Q1: 20
Q2: Complete enumeration implementation(30) + Analysis of results(10, including difference between Monte Carlo and Complete enumeration, which point(s) to remove to get similar results)+experimentally/theoreticallly comparision with grey code implemntation(10)
Q3: 30
We want to determine which is the most likely bootstrap sample and its associated probability in \(n = 3\), \(n = 5\), \(n = 10\), \(n = 12\), \(n = 15\), and \(20\).
We can model the probability of a bootstrap sample of size n as rolling a k-sided dice where k is the number of distinct values there are in the sample. We see that the probability of randomly drawing a specific observation is \(\frac{1}{n}\). This means that the more a certain value appears in our original sample, the more likely it is for us to pick that value in our bootstrap sample.
Using the dice comparison above we see that the probability of each bootstrap sample of size n from our original sample is given by a multinomial distribution. A multinomial distribution models the probability of counts for when there are n independent trials of k different outcomes. The PMF of a multinomial distribution gives the likelihood of any combination of “successes” for the k categories.
Let’s say that we have an original sample of \(\{ x_1 \cdots x_n \}\). We want to draw a bootstrap sample \(\{ s_1 \cdots s_n \}\).
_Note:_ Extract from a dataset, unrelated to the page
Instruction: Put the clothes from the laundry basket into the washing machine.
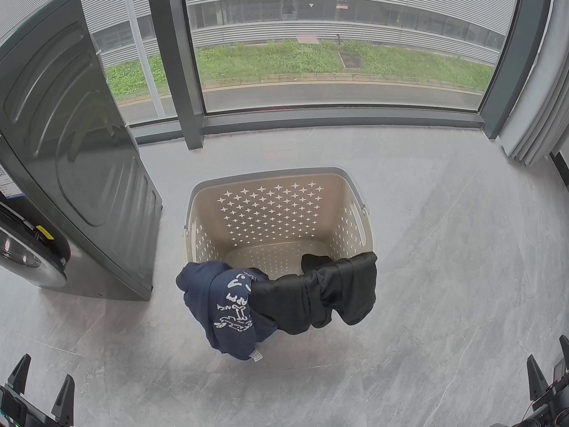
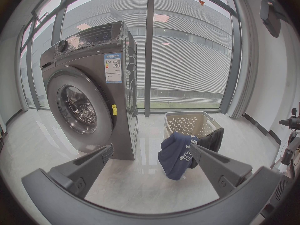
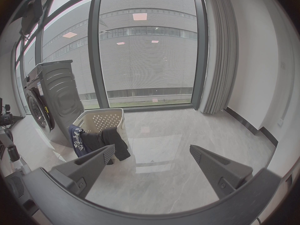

The formula for the probability mass function of a multinomial distribution with n trials and k categories is \(\frac{n!}{x_1!\cdots x_k!} p_1^{x_1} \cdots p_k^{x_k}\). Again, n represents the number of trials or the size of the bootstrap sample. k represents the number of outcomes that the sample of 1 observation can take. In our case, we see that we have n different outcomes. Thus, we can say that there are n different values we can draw from. This transforms the multinomial PMF into \(\frac{n!}{s_1!\cdots s_n!} p_1^{s_1} \cdots p_k^{s_n} = \frac{n!}{s_1!\cdots s_n!} (\frac{1}{n})^{s_1 + \cdots + s_n}\). Note that the probability of drawing any particular sample is \(\frac{1}{n}\) and the actual number of each original obervation \(x_i\) drawn is \(s_i\).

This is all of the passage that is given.